Giving Compass' Take:

• Forbes connects the old analogy of the "thirteenth clown" (no matter what he/she does, it's still just another clown) as it applies to education reform; additional voices often add to the noise, without any progress made.

• The solution may be to add stronger teachers voices to the mix: They are the "front line experts" and authorities when it comes to best classroom practices. Are we listening to them enough?

• Here's more on how to achieve impact philanthropy in education.


Many leading voices of the ed reformist movement have started calling for an emphasis shift from policy to practice. That makes a certain amount of sense; the last two decades provide plenty of evidence that policy can interfere with practice far better than aid it, and ultimately students are educated by classroom practices, not by policy ...

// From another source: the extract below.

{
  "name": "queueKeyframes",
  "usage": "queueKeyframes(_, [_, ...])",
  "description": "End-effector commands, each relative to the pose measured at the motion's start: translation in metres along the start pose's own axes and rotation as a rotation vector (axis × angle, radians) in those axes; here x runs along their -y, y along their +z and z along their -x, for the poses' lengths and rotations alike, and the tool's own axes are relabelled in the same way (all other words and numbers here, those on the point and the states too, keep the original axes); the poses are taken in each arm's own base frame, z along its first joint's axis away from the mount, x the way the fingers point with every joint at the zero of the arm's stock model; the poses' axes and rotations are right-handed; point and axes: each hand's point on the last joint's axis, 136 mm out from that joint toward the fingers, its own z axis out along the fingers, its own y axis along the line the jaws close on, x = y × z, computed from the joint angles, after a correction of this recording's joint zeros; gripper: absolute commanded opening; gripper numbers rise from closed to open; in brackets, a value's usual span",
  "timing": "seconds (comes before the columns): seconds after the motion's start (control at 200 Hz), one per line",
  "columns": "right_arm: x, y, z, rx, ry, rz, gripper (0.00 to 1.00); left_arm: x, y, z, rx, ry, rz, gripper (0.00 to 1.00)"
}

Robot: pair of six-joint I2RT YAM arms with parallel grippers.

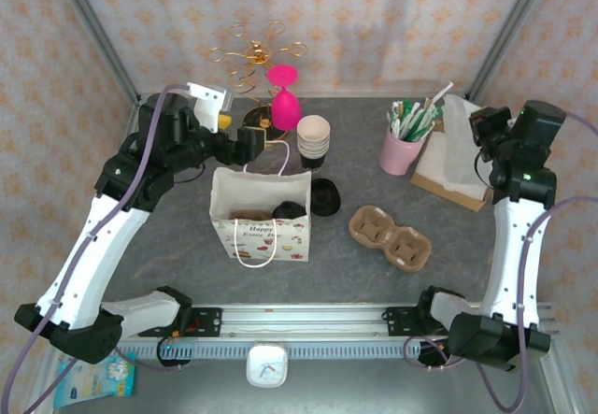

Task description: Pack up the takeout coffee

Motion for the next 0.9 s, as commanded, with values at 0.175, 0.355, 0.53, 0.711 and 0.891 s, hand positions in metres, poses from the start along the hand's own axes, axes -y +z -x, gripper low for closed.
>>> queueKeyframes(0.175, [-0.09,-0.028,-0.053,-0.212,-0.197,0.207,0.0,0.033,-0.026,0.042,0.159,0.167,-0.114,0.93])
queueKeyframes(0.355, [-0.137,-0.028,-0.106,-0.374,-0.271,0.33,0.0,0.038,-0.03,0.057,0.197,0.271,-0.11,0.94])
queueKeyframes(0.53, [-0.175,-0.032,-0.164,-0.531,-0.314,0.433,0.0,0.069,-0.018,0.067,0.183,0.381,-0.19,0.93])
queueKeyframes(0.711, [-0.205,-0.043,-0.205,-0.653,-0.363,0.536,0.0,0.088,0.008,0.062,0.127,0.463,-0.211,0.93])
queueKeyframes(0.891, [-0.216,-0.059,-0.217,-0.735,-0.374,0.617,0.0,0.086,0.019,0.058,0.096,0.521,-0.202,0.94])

Good research that produces solid practices has a 13th clown problem. You may recall the old political observation: if 12 clowns are in a ring slapping each other with herring and falling on banana peels, you can jump into the ring and start reciting Shakespeare, but to the audience, you'll just be the 13th clown.

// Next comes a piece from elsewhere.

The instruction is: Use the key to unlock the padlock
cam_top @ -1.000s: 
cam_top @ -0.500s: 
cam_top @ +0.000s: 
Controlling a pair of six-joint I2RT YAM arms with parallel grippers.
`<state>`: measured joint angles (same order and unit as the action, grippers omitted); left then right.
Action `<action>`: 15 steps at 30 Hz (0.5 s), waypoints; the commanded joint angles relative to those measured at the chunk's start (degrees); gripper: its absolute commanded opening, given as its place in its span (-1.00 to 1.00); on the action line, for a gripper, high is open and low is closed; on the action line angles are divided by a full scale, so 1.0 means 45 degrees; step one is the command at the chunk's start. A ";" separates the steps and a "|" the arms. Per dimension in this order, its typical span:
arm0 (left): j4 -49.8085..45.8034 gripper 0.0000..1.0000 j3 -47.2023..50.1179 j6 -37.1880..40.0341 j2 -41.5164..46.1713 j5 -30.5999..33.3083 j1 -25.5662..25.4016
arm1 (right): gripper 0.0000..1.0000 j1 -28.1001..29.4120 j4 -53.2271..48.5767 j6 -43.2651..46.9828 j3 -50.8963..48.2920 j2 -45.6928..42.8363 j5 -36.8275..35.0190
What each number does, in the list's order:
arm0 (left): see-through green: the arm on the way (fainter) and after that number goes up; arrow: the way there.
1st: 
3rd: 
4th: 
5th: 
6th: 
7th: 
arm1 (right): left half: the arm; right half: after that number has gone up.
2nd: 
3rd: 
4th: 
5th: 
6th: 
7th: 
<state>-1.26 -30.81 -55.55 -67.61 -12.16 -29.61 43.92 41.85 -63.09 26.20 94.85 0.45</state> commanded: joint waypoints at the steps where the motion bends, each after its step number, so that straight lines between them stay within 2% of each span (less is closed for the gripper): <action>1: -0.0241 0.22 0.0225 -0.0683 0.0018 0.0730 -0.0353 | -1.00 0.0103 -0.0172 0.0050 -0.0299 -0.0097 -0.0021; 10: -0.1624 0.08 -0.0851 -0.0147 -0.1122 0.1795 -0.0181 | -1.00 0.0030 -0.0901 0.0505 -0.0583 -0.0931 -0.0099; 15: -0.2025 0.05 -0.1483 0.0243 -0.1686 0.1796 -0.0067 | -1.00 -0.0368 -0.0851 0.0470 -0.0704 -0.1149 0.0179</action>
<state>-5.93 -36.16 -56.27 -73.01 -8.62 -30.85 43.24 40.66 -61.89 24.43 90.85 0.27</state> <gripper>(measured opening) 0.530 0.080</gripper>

So how do we filter out and rescue the good stuff?

If the principal walks into a teacher's room and says, "Hey, I've got 143 program and textbook proposals on my desk. Could you go ahead and thoroughly check each one out so we can decide what to get. You know, in your copious free time," coffee cups will be flying ...

So is there a working pipeline into classrooms? Sure. The most effective PR for any classroom practice is a trusted teacher saying, "I've done this, and it totally worked." Publishers and other manufacturers of teacher stuff know this; that's one reason that sales forces are filled with former teachers. There is no better source of teacher-trusted research than a classroom.